Gill studies the situation of a fictitious character called David and takes us through his pension case study in minute detail. From this book you will find out, if you don’t already know, how to calculate your current pension provision and what to do if it falls short. Given that we’re all about property here, the answer will be obvious.
From there on, however, my eyebrows began to raise. This book is all about caution. Gill is very careful to point out that you cannot afford to gamble your wellbeing in retirement, and advocates straightforward buy-to-let, ideally with a repayment mortgage but acknowledging that some might prefer interest only. No fancy deal-making, optioning, multi-letting or speculative capital growth buying. Keep it simple, and keep the end in mind – ie, securing your retirement. She acknowledges that there are other strategies, but this book has a very clearly defined audience.
Who is it For?
By introducing the fictional David, Gill outlines who her book is for – people in employment who have pension provision but who don’t know what it is, don’t have enough, or who are simply ignoring the subject.

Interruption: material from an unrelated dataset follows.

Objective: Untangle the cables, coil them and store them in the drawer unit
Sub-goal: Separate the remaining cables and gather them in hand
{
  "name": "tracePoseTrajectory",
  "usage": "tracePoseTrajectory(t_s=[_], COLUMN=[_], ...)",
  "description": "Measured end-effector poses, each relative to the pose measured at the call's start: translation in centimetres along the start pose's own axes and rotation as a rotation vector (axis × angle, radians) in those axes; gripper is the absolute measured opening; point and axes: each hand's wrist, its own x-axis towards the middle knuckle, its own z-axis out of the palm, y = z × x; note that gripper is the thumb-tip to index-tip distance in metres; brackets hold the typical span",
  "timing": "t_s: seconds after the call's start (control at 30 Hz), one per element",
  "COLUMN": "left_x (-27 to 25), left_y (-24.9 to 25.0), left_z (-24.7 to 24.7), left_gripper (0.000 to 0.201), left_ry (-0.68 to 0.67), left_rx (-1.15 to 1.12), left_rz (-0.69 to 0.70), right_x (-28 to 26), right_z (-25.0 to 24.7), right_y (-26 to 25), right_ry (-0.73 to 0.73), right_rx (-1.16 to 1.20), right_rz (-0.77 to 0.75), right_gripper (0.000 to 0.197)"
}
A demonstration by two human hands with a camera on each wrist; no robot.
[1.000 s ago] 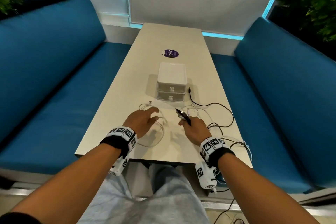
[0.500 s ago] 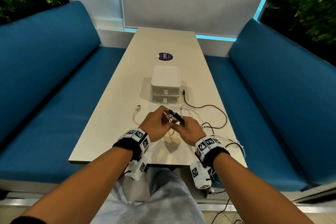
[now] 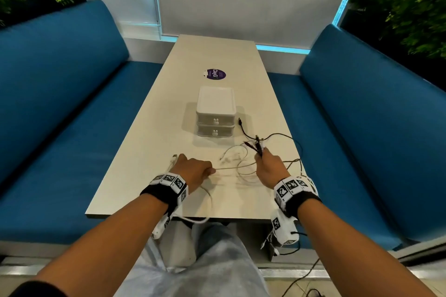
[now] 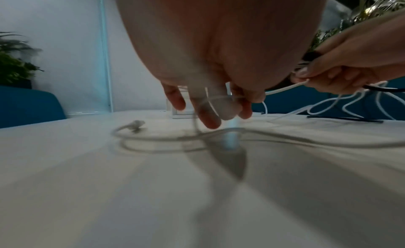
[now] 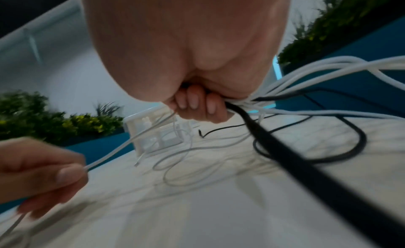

This, I believe, is a mass market book with a message for everyone who cares about the quality of ‘life after work’.
It is not for people who a) want to turn property investing into a business; b) want a fast route to replacing their salary with income from property; or c) have already secured their future income ad infinitum.
But there is a group of property professionals who might benefit from this: those who source for or joint venture with passive or hands-off investors. Many of you already understand the situation, but having a copy on hand for your client’s reference might help to support any messages you give about property investment strategies for retirement. But not if you want them to invest for capital gain – this is purely about investing for cash flow from rentals.
As with others, this book cannot be construed as pension advice, but what it will do is help people understand the often baffling financial terminology and calculations around the subject. In fact, though property is referenced as a comparable strategy, it is only towards the second half that a purchase strategy begins to emerge, and in the final chapter that it is brought together.
I wish Gill well with this book, and hope that her message spreads far and wide. It is a message that most working age people need to hear.